Anmerkungen zu Zink
In der ersten Hälfte des Jahres 2022 war die Zinkminenproduktion um 1,9 % niedriger als im Vorjahr. Rückgänge wurden u. a. in Australien, Brasilien, Kanada, Griechenland und Peru verzeichnet. Die Raffinerieproduktion ging um 2,6 % zurück. Dies ist auf die geringere Aktivität der europäischen Hersteller infolge des enormen Anstiegs der Energiepreise zurückzuführen. Auch in China, Brasilien und den USA ging die Raffinerieproduktion zurück. Der Zinkverbrauch ging in der ersten Jahreshälfte zurück. Der Rückgang betrug 3 % und war auf geringere Verbrauchsmengen in Deutschland, Brasilien, China und Frankreich zurückzuführen.
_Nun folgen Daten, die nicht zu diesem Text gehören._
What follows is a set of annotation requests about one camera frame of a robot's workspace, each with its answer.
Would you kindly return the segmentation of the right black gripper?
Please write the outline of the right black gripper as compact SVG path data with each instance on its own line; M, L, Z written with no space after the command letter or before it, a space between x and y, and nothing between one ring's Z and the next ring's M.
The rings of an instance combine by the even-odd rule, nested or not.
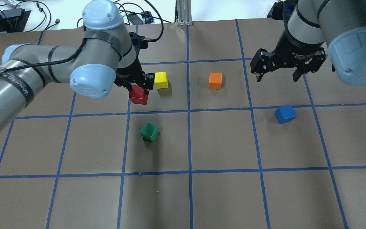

Für das gesamte Jahr wird erwartet, dass der Zinkverbrauch leicht unter dem des Vorjahres liegen wird. Impulse werden vor allem aus China und dem asiatischen Raum kommen. Der Zinkmarkt wird in diesem Jahr einen kleinen Überschuss aufweisen, nachdem er 2021 mit einem Defizit von 213.000 t abgeschlossen hatte. Die Zinkbestände an der LME stiegen leicht auf 77.000 t an, die an der SHFE sanken weiter auf 53.300 t. Die Mengen von 3.000 t an der Comex sind vernachlässigbar. Die Bestände entsprechen nur noch dem Verbrauch von 3,5 Tagen. In den ersten sechs Monaten dieses Jahres überstieg das Zinkangebot den Verbrauch leicht.
Tendenz: Für den Zinkpreis sehen wir eine Bewegung von ±700 US $/t bei einem Niveau von 3.600 US $/t.